Veja o caso de São Paulo. É certo dizer que a cidade tem o processo de coleta seletiva incluindo o plástico? É, mas só para uma parte da população. E aí entra o problema da maturidade da cadeia, que inclui a remuneração do catador. Para o PET já temos um sistema de logística reversa mais organizado, por isso tende a remunerar melhor o catador. Outros plásticos remuneram menos. A diferença de preço entre materiais, na comparação com o alumínio, vem do custo para acessar a matéria-prima virgem ou reciclada. Extrair bauxita, para a produção das latas, é muito mais caro do que pagar um catador. Além disso, o uso de energia na reciclagem é bem menor. No caso do plástico há um problema adicional, quando o preço da resina virgem cai, o preço da reciclada também cai. Isso acontece porque ambos são considerados commodities. O mercado não vê valor agregado no material reciclado, diferente do que aconteceu com o alumínio e o papel.
Falta à indústria entender o papel social do plástico reciclado?
Não dá para tratar a reciclagem só como uma questão social. Claro que no Brasil esse é um impacto importante. Mas não é sustentável o pensamento do ‘ajuda lá’. É preciso tratar o processo como negócio, com a valorização do resíduo por todos. Nossa legislação, por exemplo, determina que a responsabilidade pela logística reversa é de toda a cadeia, mas não determina um percentual mínimo de material reciclado nas embalagens. Do jeito que está hoje se o cliente falar que tanto faz um material virgem ou reciclado, a indústria vai pelo preço. Agora se a demanda for pelo reciclado porque o mercado vê valor adicionado ou porque a legislação manda, as especificações serão cumpridas.
Sobre a corresponsabilidade prevista na legislação. Como é essa divisão entre os agentes?
Pela legislação são corresponsáveis a indústria, as marcas, o varejo, as cooperativas e o consumidor. Em resumo, todos da cadeia. Mas não há definições sobre os papéis e intensidade da responsabilidade de cada um. Para cobrir esse gap, há um acordo setorial feito por algumas associações para cumprir a Política Nacional dos Resíduos Sólidos (PNRS). Ali determinamos que aumentaremos para 22% o índice de reciclagem de embalagens incluindo todos os materiais. Nessa organização privada, a indústria tem a responsabilidade de reciclar e colaborar no financiamento das ações de educação e de comunicação; o dono da marca que usa a embalagem investe mais; e o varejo, sumiu.

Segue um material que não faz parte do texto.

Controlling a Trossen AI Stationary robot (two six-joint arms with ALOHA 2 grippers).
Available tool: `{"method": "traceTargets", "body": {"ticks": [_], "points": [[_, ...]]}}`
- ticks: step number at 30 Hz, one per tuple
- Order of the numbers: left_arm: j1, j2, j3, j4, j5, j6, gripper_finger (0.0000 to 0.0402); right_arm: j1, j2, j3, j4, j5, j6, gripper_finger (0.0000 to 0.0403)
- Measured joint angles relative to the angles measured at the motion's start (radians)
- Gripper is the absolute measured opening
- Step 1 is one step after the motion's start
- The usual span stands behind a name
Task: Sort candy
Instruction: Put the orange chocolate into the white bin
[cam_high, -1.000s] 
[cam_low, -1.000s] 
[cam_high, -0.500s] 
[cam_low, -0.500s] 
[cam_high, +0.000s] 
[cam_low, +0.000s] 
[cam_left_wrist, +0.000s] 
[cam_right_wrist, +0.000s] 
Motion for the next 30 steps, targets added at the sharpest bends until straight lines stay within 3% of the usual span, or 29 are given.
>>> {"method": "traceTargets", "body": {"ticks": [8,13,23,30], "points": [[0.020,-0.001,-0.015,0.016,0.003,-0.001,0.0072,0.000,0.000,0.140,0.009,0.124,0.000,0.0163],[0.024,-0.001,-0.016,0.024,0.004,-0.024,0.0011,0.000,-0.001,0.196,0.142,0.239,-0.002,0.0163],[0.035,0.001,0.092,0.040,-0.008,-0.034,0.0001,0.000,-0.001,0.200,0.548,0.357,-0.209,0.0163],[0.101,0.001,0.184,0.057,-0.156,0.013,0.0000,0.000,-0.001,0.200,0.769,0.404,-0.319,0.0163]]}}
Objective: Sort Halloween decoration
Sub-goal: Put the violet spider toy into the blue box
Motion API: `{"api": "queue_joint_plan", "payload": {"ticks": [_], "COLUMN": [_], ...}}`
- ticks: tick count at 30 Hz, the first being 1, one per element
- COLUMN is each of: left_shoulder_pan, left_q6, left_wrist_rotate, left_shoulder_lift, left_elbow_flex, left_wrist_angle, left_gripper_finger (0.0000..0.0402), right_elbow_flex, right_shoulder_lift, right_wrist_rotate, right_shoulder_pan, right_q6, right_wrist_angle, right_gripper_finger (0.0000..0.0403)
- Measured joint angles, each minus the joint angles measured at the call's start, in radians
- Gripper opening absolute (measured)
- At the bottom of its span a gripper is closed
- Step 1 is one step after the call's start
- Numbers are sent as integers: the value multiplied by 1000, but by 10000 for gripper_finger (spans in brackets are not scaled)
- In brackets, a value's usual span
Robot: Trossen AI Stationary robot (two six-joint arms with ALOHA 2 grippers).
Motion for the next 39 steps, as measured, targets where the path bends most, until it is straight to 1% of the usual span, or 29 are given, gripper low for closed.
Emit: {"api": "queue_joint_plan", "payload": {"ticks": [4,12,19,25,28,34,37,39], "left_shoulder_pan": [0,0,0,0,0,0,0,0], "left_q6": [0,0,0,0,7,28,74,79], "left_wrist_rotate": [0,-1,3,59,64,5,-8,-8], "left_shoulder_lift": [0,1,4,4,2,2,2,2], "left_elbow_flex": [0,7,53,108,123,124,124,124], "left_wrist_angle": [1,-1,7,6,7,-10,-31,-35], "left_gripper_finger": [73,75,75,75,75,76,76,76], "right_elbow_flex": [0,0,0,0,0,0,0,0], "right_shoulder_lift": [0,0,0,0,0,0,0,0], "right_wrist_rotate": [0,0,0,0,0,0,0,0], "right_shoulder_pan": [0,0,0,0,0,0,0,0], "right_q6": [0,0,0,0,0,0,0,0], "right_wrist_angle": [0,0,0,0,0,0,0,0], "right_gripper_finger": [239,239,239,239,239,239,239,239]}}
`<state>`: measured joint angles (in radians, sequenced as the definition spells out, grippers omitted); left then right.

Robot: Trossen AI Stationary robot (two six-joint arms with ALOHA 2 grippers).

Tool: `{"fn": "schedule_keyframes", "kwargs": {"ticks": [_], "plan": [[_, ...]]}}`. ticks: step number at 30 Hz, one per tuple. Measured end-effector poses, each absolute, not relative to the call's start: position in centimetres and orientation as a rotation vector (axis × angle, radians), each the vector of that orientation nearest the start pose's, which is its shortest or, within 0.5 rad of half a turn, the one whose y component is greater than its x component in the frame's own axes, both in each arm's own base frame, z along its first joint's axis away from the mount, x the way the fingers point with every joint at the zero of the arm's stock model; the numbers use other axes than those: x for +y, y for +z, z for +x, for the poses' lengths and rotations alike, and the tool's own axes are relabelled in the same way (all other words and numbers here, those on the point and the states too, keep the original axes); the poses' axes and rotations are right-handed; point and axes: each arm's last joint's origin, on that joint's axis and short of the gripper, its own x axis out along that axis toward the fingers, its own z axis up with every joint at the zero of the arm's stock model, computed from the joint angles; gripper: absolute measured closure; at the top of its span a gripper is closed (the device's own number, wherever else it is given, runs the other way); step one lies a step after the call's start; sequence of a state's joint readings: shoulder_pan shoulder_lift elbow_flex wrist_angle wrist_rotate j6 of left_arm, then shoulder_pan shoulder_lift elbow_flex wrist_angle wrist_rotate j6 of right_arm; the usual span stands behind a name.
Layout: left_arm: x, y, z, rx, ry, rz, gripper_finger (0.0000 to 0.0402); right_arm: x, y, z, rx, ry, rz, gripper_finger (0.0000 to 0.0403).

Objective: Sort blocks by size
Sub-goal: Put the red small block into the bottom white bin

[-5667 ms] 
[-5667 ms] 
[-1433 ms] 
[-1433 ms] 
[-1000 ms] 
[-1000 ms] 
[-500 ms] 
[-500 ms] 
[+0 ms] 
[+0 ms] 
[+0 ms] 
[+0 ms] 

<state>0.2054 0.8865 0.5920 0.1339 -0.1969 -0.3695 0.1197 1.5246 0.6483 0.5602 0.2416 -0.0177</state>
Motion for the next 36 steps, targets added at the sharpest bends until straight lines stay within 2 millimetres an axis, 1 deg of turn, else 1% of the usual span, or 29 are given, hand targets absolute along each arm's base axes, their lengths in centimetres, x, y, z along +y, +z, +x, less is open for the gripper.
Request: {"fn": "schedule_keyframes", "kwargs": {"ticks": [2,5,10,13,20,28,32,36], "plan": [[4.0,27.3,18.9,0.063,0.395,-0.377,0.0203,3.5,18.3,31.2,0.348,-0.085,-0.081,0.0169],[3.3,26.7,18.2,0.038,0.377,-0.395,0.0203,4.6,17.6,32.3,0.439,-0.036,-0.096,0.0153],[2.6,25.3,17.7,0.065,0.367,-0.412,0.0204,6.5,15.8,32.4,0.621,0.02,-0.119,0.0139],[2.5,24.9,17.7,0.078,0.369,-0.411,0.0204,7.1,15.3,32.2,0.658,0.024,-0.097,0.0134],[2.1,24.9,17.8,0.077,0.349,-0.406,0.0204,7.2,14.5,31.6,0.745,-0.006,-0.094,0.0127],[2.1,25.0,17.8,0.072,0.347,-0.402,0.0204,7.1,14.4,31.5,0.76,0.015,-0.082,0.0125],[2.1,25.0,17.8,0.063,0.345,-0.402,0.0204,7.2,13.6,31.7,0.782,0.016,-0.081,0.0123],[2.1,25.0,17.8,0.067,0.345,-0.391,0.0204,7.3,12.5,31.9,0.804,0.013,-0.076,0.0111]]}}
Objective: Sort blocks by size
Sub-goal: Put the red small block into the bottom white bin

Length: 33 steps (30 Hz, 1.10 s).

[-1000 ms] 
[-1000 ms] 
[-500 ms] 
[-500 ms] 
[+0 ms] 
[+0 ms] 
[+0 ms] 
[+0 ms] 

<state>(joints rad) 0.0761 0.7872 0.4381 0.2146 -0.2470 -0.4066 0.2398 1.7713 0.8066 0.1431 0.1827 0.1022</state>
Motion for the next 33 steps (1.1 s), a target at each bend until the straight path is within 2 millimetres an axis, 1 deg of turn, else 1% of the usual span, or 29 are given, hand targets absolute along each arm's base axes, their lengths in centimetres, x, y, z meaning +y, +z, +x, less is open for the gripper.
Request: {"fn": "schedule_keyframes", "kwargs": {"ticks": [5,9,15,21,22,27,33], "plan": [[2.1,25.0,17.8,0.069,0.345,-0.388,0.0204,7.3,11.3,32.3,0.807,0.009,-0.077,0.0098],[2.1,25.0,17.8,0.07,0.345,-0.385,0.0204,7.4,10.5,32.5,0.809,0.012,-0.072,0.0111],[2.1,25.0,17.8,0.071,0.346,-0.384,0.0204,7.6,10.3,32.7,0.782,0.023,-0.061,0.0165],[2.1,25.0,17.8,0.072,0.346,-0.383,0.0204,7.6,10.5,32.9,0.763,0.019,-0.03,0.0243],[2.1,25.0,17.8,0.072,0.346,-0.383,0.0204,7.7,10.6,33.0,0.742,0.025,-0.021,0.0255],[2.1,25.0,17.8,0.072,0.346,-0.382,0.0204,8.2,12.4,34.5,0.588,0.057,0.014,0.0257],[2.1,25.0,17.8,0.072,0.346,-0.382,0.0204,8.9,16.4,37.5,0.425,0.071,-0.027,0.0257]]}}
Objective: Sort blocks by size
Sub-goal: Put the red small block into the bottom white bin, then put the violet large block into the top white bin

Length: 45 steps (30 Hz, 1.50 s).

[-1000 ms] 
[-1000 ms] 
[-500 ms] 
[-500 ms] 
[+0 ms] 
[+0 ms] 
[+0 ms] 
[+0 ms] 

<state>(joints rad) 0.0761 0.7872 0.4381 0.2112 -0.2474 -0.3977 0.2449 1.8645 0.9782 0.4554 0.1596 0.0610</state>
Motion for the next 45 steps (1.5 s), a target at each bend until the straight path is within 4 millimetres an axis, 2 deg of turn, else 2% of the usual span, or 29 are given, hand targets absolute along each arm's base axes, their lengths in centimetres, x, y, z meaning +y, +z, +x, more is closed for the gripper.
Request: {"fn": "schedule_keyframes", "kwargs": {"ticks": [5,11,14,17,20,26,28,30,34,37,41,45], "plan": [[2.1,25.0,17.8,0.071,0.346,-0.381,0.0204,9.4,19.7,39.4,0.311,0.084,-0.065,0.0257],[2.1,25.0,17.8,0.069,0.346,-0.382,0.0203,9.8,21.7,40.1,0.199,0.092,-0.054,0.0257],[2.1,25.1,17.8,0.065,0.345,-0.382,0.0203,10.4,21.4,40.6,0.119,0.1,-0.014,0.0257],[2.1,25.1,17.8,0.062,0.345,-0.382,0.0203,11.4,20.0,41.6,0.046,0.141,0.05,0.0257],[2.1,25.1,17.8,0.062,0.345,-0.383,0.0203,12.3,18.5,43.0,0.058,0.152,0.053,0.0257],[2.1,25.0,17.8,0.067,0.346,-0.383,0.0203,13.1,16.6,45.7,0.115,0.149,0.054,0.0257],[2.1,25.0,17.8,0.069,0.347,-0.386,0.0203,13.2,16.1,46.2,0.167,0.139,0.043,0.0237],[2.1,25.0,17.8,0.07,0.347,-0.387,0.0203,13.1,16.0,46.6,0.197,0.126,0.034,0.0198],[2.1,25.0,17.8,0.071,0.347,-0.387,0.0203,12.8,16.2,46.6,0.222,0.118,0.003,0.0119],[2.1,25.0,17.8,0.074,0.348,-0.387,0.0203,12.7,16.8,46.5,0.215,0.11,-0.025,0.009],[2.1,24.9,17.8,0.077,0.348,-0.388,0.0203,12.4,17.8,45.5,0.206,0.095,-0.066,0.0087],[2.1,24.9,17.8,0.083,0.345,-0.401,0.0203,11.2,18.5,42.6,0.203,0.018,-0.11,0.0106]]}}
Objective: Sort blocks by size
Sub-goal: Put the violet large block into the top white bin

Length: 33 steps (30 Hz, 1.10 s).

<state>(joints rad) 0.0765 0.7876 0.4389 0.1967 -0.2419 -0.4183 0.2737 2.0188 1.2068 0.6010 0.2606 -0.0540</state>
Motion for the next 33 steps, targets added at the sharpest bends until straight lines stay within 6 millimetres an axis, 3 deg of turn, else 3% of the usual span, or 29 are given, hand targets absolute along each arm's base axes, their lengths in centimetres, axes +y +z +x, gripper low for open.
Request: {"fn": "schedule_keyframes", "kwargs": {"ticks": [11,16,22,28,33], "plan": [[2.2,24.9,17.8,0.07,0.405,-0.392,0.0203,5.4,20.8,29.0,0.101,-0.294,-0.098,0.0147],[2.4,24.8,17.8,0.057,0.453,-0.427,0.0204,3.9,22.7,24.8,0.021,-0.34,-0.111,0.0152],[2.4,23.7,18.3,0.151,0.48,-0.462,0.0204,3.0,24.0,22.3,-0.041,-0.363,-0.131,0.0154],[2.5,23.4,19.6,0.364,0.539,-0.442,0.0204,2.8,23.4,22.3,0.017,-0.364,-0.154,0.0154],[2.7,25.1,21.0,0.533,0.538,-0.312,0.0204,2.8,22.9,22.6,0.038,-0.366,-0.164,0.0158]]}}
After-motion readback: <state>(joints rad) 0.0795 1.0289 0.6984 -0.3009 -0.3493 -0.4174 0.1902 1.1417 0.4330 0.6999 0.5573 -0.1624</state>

Como fica o papel do consumidor?
Essa é outra vertente, onde temos mais perguntas do que resposta para entender o impacto no negócio. O consumo vai diminuir na busca de ser mais sustentável? O consumidor percebe práticas sustentáveis como valor? É valor adicionado? O que ele entenderá como consumo consciente? Ele substituirá alguns produtos? Claro que tem uma parcela da população bastante alinhada à agenda. Mas tem outra parte que só quer comer. Ele não está preocupado se a embalagem é reciclada ou se o produto emitiu gases de efeito estufa. Temos, então, que pensar como o tema chega nessa grande massa. Toda essa discussão também será contemplada no Tratado.
E a responsabilidade do governo?
Também está dada. Temos um arcabouço institucional muito bom no Brasil. Tem a PNRS, a Lei Ambiental, tem a obrigatoriedade dos municípios fazerem gestão de resíduos. Isso está montado. O que não existe são formas de controle e penalização. Essa parte fica na mão do Ministério Público e aí é óbvio que numa lista de prioridade que eles precisam resolver, essa não é tão grave. Infelizmente somos um País onde algumas leis pegam e outras não. A de corresponsabilidade não pegou.
Voltando a um ponto anterior na conversa. O senhor disse que o plástico jogado no aterro é dinheiro jogado fora. Por que os governos locais não fazem disso uma linha de receita?
Por opção. Como o ex-ministro da Fazenda Pedro Malan disse: “não ter uma política industrial, é ter uma política industrial.”